Com demandas crescentes da população por serviços públicos de qualidade, eu acredito muito na ideia de que o governo pode e deve trabalhar cada vez mais com parcerias. O compromisso do ente público é garantir acesso e qualidade para as pessoas, mas não necessariamente ele precisa operar o serviço.
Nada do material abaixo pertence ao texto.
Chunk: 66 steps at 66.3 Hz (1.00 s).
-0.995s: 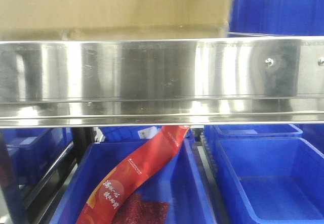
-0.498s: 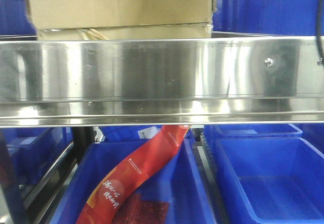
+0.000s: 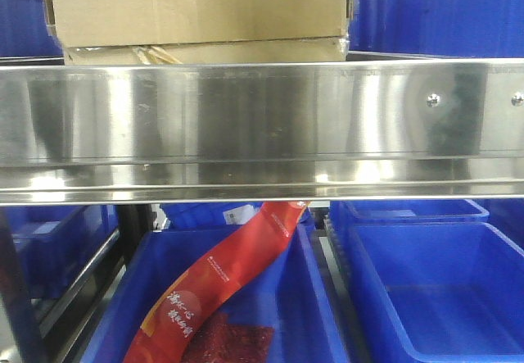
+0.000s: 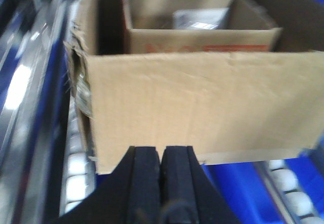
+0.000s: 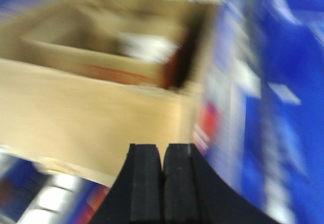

Na área da saúde, por exemplo, um Centro de Diagnóstico ou um Hospital pode ser público e gratuito, porém ser operado por uma organização privada, com ou sem fins lucrativos. Essa organização gestora é quem contrata os funcionários e médicos que trabalham ali, compra os equipamentos e suprimentos necessários, e administra o dia a dia da unidade; tudo isso sob regras mais flexíveis e ágeis do que as do setor público. Um bom contrato entre o governo e a organização privada é responsável por estabelecer as regras do jogo: quais são as métricas de resultado daquela unidade, como é feita a prestação de contas, e como a organização será remunerada pelo serviço prestado.
Para o cidadão que entra pela porta para ser atendido, pouco importa se o médico que vai cuidar dele é servidor público concursado ou é funcionário CLT. O que importa é ter um bom atendimento e recuperar a saúde com dignidade e rapidez. Porém, do ponto de vista da gestão pública essa diferença, entre ser o operador direto ou contratar um parceiro privado, pode significar muita coisa, trazendo flexibilidade, controle e qualidade em várias dimensões.
Ao longo dos meus estudos na Harvard Kennedy School, a escola de governo de Harvard, tive a oportunidade de conhecer e aprender sobre alguns destes modelos de gestão e parceiras com o setor privado. No Brasil, também já temos exemplos de sucesso, muitos inclusive na área da saúde com as chamadas OSs (Organizações Sociais). Ao meu ver, temos a oportunidade de usar cada vez mais estes modelos, ampliando a oferta de serviços públicos de excelência, para aqueles mais precisam. Isso é gestão pública com foco no cidadão.